GREENSBURG (TNS) — Accounts for any Instagram users under 16 will now be made private, Meta announced Tuesday.
Users will now need a parent’s approval to change the restricted settings, called “Teen Accounts” — which filter out offensive words and limit who can contact the account, NPR reported.
The changes are being made in an effort to “shield kids from harm,” according to NPR, and they will affect millions of teenagers’ Instagram accounts.
“It’s addressing the same three concerns we’re hearing from parents around unwanted contact, inappropriate contact and time spent,” said Naomi Gleit, head of product at Meta. “”So teen accounts is really focused on addressing those three concerns.”
Since accounts are being switched to private, NPR said teenagers will only be able to be messaged or tagged by people they follow on the social media platform.
The teen accounts will be private by default. Private messages are restricted so teens can only receive them from people they follow or are already connected to. “Sensitive content,” such as videos of people fighting or those promoting cosmetic procedures, will be limited, Meta said. Teens will also get notifications if they are on Instagram for more than 60 minutes and a “sleep mode” will be enabled that turns off notifications and sends auto-replies to direct messages from 10 p.m. until 7 a.m.
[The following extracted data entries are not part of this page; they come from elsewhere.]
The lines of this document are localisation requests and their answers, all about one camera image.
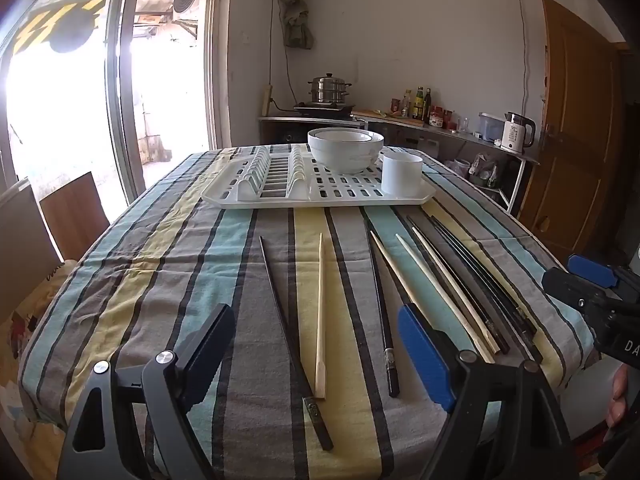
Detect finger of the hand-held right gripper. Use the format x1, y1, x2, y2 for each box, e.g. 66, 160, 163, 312
567, 254, 640, 302
542, 267, 627, 333

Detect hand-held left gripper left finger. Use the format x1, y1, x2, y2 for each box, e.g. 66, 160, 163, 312
57, 304, 236, 480

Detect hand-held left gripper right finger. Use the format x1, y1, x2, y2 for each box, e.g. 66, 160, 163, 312
397, 304, 578, 480

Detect black chopstick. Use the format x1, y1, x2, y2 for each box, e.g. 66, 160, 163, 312
259, 236, 335, 452
366, 230, 401, 398
432, 221, 545, 364
406, 215, 511, 355
429, 215, 540, 337

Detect beige wooden chopstick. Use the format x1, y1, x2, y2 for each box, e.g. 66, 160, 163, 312
314, 232, 327, 401
369, 230, 496, 365
395, 232, 498, 358
411, 226, 502, 352

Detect white cup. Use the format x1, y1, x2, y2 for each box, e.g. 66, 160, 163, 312
381, 152, 424, 197

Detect person's right hand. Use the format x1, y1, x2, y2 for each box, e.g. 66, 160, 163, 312
604, 360, 631, 428

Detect striped tablecloth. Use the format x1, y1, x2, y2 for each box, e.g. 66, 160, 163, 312
17, 146, 596, 480

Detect wooden door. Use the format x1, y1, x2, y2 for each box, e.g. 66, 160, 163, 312
517, 0, 627, 261

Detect plastic bags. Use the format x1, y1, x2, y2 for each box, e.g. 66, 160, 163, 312
452, 154, 501, 189

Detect white electric kettle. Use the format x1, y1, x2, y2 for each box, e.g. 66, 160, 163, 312
501, 111, 536, 154

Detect water filter jug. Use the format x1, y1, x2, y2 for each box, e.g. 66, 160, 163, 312
477, 112, 506, 142

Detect printed cushion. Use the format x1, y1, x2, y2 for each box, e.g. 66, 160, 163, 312
0, 259, 78, 461

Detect steel shelf table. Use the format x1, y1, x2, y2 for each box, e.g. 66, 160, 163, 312
352, 112, 541, 213

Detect white plastic dish rack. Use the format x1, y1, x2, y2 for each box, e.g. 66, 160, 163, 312
200, 143, 437, 209

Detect wooden chair back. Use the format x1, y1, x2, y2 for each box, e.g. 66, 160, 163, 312
39, 171, 111, 261

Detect large white bowl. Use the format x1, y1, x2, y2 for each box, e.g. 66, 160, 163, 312
307, 128, 385, 173

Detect small white bowl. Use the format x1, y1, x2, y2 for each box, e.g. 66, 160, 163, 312
312, 129, 374, 144

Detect steel kitchen counter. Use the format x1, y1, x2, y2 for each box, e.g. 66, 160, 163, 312
258, 112, 367, 150

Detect wooden cutting board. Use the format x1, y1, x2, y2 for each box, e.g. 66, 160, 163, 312
366, 108, 426, 126

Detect black induction cooker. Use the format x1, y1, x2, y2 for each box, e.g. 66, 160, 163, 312
293, 101, 356, 114

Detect sliding glass door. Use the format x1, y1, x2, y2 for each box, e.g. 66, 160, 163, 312
102, 0, 232, 202

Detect steel steamer pot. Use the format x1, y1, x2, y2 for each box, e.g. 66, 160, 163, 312
307, 73, 352, 106

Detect tied beige curtain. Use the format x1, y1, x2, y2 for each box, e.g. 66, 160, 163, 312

Instagram has faced “intensifying scrutiny” due to its failure to adequately address the platform’s role in fueling the youth mental health crisis and the promotion of child sexualization, according to NPR.
During a Congressional hearing in January, Meta CEO Mark Zuckerberg apologized to parents of kids who died of causes related to social media, like those who died by suicide following online harassment.
Around the same time, Instagram blocked content involving self-harm, eating disorders and nudity for teen users of the platform.
However, fewer than 10% of teens on Instagram had enabled the parental supervision setting by the end of 2022, the Washington Post reported. Snapchat, TikTok, Google and Discord all have rolled out parental controls in recent years, the Post said.
“The dirty secret about parental controls is that the vast majority of parents don’t use them,” said Zvika Krieger, the former director of Meta’s responsible innovation team who now works as a consultant for technology companies, the Post reported. “So unless the defaults are set to restrictive settings, which most are not, they do little to protect users.”
Another concern is people who may not be parents might try to gain oversight of a teen’s account on Instagram, NPR reported.
“If we determine a parent or guardian is not eligible, they are blocked from the supervision experience,” Meta wrote in a white paper about Tuesday’s new child safety measures, NPR said.
U.S. Surgeon General Vivek Murthy said last year that tech companies put too much on parents when it comes to keeping children safe on social media.
“We’re asking parents to manage a technology that’s rapidly evolving that fundamentally changes how their kids think about themselves, how they build friendships, how they experience the world — and technology, by the way, that prior generations never had to manage,” Murthy said in May 2023.